Following news on Monday morning that NBCUniversal-owned Sky is acquiring 70-year-old British public service broadcaster ITV, ITV CEO Carolyn McCall joined a series of calls with investors and media to talk through logistics.

On the investor call following the announcement, McCall said the sale reflects years of the ITV board weighing its strategic options — and that Sky was ITV’s preferred partner from the start. “It is worth also saying that through all our strategic thinking on the ExCo and the board, the company at the top of the list to do anything with was Sky. And so ITV did approach Sky, actually, to just say, ‘Do you want to chat and do you want to talk further?’ And that’s really how this happened,” McCall said, adding that shifts in viewing habits since the pandemic and the accelerating scale of global streamers in the U.K. made the timing right.
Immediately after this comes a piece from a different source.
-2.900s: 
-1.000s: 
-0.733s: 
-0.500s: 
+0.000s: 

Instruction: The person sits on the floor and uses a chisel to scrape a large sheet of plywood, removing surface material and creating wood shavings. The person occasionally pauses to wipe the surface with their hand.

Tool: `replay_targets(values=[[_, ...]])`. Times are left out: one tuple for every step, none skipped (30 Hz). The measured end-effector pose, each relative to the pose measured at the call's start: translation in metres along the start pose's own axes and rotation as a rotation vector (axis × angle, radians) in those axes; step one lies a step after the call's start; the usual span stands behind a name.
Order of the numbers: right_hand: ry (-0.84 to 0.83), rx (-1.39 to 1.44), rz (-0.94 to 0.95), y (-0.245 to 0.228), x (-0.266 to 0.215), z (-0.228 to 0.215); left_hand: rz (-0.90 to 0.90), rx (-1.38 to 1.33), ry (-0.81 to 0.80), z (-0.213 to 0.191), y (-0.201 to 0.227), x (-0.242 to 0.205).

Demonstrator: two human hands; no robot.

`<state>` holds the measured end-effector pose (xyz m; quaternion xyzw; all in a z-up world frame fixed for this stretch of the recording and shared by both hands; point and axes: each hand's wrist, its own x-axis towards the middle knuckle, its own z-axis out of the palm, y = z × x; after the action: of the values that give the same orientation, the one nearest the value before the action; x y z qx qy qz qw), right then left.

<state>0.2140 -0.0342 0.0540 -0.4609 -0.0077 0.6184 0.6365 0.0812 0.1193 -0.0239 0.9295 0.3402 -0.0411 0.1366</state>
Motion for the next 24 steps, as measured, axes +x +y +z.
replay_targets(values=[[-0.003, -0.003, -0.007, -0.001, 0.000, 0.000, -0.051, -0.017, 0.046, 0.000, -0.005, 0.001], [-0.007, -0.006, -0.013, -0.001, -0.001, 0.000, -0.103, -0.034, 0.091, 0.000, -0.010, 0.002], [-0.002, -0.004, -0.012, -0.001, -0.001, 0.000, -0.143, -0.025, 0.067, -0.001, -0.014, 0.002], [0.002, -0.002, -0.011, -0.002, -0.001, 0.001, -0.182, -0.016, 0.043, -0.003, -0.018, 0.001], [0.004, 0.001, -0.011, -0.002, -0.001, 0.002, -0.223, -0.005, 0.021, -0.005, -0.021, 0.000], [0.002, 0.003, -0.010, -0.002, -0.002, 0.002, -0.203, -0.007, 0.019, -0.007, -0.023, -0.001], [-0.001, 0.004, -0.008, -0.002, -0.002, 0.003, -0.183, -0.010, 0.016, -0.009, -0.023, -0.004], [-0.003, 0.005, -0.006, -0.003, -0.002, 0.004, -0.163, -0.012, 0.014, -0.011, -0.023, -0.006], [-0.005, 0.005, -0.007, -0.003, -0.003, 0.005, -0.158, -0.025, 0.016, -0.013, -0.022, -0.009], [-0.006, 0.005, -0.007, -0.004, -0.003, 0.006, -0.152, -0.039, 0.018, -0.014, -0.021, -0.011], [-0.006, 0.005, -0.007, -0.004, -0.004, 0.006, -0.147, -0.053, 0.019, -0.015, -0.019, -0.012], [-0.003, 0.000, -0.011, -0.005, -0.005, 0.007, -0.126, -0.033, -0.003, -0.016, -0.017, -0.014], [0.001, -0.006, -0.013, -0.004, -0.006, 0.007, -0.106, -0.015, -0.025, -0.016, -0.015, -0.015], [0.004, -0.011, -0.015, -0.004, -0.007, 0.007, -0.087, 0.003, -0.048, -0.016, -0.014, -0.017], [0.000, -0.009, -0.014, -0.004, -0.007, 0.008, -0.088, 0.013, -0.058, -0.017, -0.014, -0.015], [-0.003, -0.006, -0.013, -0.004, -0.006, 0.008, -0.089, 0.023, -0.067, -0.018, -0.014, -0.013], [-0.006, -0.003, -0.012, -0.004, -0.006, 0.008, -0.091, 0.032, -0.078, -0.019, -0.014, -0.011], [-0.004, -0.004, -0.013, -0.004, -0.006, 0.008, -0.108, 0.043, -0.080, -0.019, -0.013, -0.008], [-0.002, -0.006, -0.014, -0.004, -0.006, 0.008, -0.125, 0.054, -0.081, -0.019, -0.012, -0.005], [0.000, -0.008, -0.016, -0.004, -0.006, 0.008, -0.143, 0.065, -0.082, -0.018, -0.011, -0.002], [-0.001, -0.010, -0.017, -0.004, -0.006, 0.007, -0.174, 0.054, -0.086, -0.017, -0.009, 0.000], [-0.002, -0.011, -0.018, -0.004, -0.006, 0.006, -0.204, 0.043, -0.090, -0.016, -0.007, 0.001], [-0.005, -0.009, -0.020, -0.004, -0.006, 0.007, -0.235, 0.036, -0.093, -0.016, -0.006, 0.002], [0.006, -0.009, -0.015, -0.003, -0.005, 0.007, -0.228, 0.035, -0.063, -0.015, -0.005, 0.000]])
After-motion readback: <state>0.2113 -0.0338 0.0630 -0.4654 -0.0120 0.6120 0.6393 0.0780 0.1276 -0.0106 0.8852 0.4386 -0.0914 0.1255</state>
Chris Kennedy, ITV’s chief financial officer, detailed the mechanics of the deal’s earn-out on the call: the additional up to £200 million ($268 million) in contingent consideration becomes payable only if ITV’s total advertising revenue for 2027 exceeds £1.7 billion ($2.27 billion), with the maximum payout triggered at £1.8 billion ($2.41 billion) in TAR. Current analyst consensus puts 2027 TAR at roughly £1.75 billion ($2.34 billion), Kennedy said.